Below is a set of entries. Print the line that contains "Target: wire shelving rack" and every later line word for word, through the final one.

# # # # # # #

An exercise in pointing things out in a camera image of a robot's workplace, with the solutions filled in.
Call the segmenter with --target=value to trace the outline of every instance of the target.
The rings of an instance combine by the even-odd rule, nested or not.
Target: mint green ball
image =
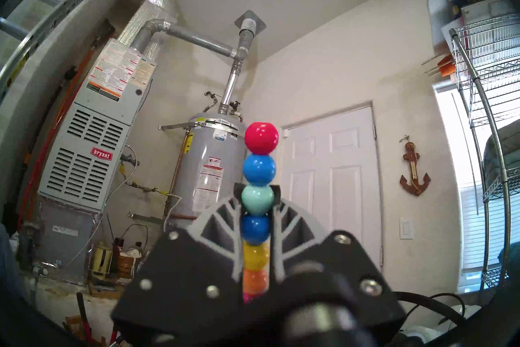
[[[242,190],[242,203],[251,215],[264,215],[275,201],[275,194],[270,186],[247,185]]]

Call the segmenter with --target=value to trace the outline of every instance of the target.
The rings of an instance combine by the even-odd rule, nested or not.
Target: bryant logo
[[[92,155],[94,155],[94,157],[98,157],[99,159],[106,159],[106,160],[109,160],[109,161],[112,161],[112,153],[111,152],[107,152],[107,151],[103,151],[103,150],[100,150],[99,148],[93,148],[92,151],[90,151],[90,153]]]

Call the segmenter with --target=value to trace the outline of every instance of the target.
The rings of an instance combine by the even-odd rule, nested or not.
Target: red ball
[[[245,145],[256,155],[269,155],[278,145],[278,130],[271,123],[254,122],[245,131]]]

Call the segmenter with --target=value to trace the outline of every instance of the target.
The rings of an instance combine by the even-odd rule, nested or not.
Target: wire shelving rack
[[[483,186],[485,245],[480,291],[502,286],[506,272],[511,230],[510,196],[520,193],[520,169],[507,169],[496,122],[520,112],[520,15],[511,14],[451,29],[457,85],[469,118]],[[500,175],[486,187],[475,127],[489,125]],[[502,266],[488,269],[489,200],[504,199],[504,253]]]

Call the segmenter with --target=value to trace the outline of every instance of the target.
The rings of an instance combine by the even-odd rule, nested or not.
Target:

# # # # # # #

* TASK SOLUTION *
Target: wire shelving rack
[[[483,186],[485,245],[480,291],[502,286],[506,272],[511,230],[510,196],[520,193],[520,169],[507,169],[496,122],[520,112],[520,15],[511,14],[451,29],[457,85],[469,118]],[[500,175],[486,187],[475,127],[489,125]],[[502,266],[488,269],[489,200],[504,199],[504,253]]]

Call the segmenter with --target=value to trace the outline of every instance of the target.
The rings of an instance combine by the even-odd rule, nested or not.
Target:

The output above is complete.